An Analysis Of Link Strength In Social Networks

DOI : 10.17577/IJERTV1IS9246

Download Full-Text PDF Cite this Publication

Text Only Version

An Analysis Of Link Strength In Social Networks

R. Hema Latha K .Sathiya Kumari

Mphil Scholar Associate Professor Department Of Computer Science Department Of Computer Science

PSGR Krishnammal College For Women PSGR Krishnammal College For Women Coimbatore Coimbatore

Abstract

A social structure made of nodes that are generally individuals or organizations. A social network represents relationships and flows between people, groups, organizations, animals, computers or other information or knowledge processing entities. Social networking websites allow users to be part of a virtual community. Data mining, the extraction of hidden predictive information from large databases, is a powerful new technology with great potential to help companies focus on the most important information in their data warehouses. Link prediction in Facebook and Twitter can be done at a familiar class of graph generation model, where the nodes are united with locations in a latent metric space and connections are most likely between closer nodes. In this paper, GEPHI and NODEXL tools are used for the comparison measures to predict betweenness centrality of particular users account in Facebook and Twitter.

Keywords

Facebook,; Twitter; Gephi; Average degree; Metrics; Page Rank; Centrality; NodeXL.

  1. Introduction

    Data mining is the process that attempts to discover patterns in large data sets.
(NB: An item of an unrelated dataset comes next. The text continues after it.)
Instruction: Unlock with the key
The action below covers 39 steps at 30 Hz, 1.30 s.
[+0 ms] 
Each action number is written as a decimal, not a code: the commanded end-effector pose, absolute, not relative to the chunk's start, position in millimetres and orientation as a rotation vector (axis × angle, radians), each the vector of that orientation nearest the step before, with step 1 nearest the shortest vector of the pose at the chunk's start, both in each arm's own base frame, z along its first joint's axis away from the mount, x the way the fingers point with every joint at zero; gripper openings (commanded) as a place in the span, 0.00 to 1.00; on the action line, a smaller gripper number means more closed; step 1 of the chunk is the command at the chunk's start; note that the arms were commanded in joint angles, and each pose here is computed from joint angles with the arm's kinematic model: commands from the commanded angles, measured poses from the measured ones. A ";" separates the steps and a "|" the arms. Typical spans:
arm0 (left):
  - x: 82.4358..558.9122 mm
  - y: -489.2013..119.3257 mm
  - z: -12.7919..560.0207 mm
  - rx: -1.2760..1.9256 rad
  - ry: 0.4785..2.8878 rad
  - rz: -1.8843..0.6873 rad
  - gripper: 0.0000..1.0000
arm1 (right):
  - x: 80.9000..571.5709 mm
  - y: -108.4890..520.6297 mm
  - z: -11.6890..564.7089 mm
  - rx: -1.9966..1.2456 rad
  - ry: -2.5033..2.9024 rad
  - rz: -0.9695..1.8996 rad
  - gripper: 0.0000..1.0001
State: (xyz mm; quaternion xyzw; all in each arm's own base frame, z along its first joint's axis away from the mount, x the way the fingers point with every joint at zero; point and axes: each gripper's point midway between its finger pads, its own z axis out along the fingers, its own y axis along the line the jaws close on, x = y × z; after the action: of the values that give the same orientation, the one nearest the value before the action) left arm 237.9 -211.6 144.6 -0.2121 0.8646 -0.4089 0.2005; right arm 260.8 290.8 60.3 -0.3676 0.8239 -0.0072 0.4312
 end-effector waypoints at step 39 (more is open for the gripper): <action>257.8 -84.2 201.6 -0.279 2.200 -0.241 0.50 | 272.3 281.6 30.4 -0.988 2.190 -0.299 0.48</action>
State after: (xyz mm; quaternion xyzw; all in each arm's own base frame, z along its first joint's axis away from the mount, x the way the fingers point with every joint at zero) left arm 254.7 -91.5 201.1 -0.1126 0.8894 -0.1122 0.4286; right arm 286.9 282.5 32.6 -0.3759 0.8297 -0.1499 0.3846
It utilizes methods at the intersection of artificial intelligence, machine learning, statistics, and database systems. The overall goal of the data mining process is to extract information from a data set and transform it into an understandable structure for further use. Aside from the raw analysis step, it involves database and data preprocessing, model and inference considerations, interestingness metrics, complexity considerations, post-processing of discovered structures, visualization, and online updating. The actual data mining task is the automatic or semi-automatic analysis of large quantities of data to extract

    previously unknown interesting patterns such as groups of data records ( cluster analysis) , unusual records (anomaly detection) and dependencies (association rule mining). This usually involves using database techniques such as spatial indexes. These patterns can then be seen as a kind of summary of the input data, and may be used in further analysis or, for example, in machine learning and predictive analytics. For example, the data mining step might identify multiple groups in the data, which can then be used to obtain more accurate prediction results by a decision support system.

    Data mining techniques are the result of a long process of research and product development. This evolution began when business data was first stored on computers, continues with improvements in data access, and more recently, generated technologies that allow users to navigate through their data in real time. Data mining takes this evolutionary process beyond retrospective and proactive information delivery. Data mining is ready for application in the business community because it is supported by three technologies that are now sufficiently mature:

    • Massive data collection

    • Powerful multiprocessor computers

    • Data mining algorithms

      Data Mining applications are computer software programs or packages that enable the extraction and identification of patterns from stored data. Data mining is widely used by companies and public bodies for such uses as marketing, detection of fraudulent activity, and scientific research. There are wide varieties of data mining applications available, particularly for business uses, such as Customer Relationship Management (CRM). These applications enable marketing managers to understand the behaviors of their customers and also to predict the potential behavior of prospective clients.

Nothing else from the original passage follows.